▶ Your task: Begin with the first line below and retype each line exactly through the line containing "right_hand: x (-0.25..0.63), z". Any pictures are to be left out.

━━━ Given data

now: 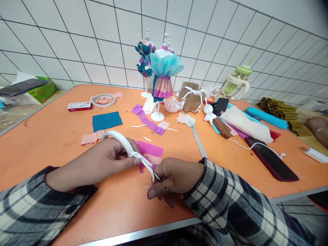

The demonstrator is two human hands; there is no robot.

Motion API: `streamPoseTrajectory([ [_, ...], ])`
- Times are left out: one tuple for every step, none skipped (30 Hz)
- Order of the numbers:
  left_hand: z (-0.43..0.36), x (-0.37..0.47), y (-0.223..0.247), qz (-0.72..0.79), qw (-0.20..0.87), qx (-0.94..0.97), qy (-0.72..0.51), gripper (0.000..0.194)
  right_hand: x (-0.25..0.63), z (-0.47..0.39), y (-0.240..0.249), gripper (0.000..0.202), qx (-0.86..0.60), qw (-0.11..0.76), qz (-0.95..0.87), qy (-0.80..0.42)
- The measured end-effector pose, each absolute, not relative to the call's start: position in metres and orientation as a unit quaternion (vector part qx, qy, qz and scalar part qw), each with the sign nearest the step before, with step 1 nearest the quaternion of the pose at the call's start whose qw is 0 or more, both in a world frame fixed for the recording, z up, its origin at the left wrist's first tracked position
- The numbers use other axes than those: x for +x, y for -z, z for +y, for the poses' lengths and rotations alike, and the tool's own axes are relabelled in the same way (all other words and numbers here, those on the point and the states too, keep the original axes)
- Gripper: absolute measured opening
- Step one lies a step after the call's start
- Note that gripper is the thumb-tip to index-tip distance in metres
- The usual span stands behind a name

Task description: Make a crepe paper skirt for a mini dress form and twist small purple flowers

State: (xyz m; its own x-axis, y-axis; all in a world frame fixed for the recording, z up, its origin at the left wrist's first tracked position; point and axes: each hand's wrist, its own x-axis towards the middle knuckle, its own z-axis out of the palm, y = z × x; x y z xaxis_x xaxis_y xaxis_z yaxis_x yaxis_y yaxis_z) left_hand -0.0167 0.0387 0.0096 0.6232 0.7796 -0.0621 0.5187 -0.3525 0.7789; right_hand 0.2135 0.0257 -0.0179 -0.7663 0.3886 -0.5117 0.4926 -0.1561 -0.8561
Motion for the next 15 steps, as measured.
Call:
streamPoseTrajectory([
  [0.039, -0.016, -0.009, 0.402, 0.405, 0.803, -0.17, 0.021, 0.214, 0.026, 0.017, 0.052, 0.339, 0.038, 0.65, 0.679],
  [0.039, -0.015, -0.008, 0.401, 0.411, 0.799, -0.178, 0.019, 0.214, 0.026, 0.017, 0.052, 0.337, 0.036, 0.652, 0.678],
  [0.039, -0.014, -0.008, 0.4, 0.418, 0.794, -0.186, 0.018, 0.215, 0.026, 0.016, 0.052, 0.338, 0.031, 0.657, 0.674],
  [0.039, -0.012, -0.008, 0.4, 0.425, 0.788, -0.194, 0.017, 0.216, 0.026, 0.015, 0.053, 0.341, 0.026, 0.661, 0.668],
  [0.039, -0.011, -0.009, 0.402, 0.433, 0.781, -0.204, 0.016, 0.216, 0.026, 0.014, 0.054, 0.344, 0.025, 0.663, 0.664],
  [0.038, -0.011, -0.01, 0.404, 0.441, 0.77, -0.22, 0.016, 0.216, 0.026, 0.013, 0.055, 0.349, 0.028, 0.661, 0.664],
  [0.038, -0.012, -0.011, 0.408, 0.446, 0.758, -0.247, 0.016, 0.217, 0.026, 0.012, 0.056, 0.354, 0.036, 0.655, 0.666],
  [0.038, -0.014, -0.013, 0.415, 0.445, 0.742, -0.283, 0.015, 0.217, 0.026, 0.012, 0.057, 0.357, 0.049, 0.649, 0.669],
  [0.038, -0.017, -0.014, 0.427, 0.438, 0.722, -0.323, 0.013, 0.217, 0.026, 0.011, 0.057, 0.357, 0.063, 0.644, 0.673],
  [0.038, -0.021, -0.016, 0.441, 0.425, 0.703, -0.362, 0.012, 0.218, 0.026, 0.011, 0.057, 0.354, 0.078, 0.641, 0.677],
  [0.038, -0.025, -0.017, 0.46, 0.41, 0.684, -0.39, 0.01, 0.219, 0.027, 0.011, 0.057, 0.35, 0.088, 0.641, 0.678],
  [0.038, -0.03, -0.018, 0.477, 0.4, 0.67, -0.404, 0.01, 0.22, 0.027, 0.011, 0.055, 0.343, 0.094, 0.644, 0.677],
  [0.038, -0.033, -0.018, 0.488, 0.398, 0.661, -0.407, 0.01, 0.222, 0.028, 0.011, 0.053, 0.332, 0.097, 0.649, 0.677],
  [0.038, -0.036, -0.018, 0.491, 0.405, 0.655, -0.408, 0.012, 0.224, 0.029, 0.011, 0.051, 0.321, 0.088, 0.654, 0.68],
  [0.039, -0.038, -0.018, 0.485, 0.42, 0.65, -0.407, 0.015, 0.225, 0.029, 0.011, 0.048, 0.311, 0.066, 0.657, 0.683],
])
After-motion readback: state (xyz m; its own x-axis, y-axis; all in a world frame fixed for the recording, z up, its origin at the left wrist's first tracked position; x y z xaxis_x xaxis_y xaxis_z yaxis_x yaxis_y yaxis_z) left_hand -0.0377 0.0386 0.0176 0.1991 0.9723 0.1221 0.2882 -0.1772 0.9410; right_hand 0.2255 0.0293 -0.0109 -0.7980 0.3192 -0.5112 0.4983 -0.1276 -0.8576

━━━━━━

▶ Expected answer:
now: 

The demonstrator is two human hands; there is no robot.

Motion API: `streamPoseTrajectory([ [_, ...], ])`
- Times are left out: one tuple for every step, none skipped (30 Hz)
- Order of the numbers:
  left_hand: z (-0.43..0.36), x (-0.37..0.47), y (-0.223..0.247), qz (-0.72..0.79), qw (-0.20..0.87), qx (-0.94..0.97), qy (-0.72..0.51), gripper (0.000..0.194)
  right_hand: x (-0.25..0.63), z (-0.47..0.39), y (-0.240..0.249), gripper (0.000..0.202), qx (-0.86..0.60), qw (-0.11..0.76), qz (-0.95..0.87), qy (-0.80..0.42)

The answer given is complete.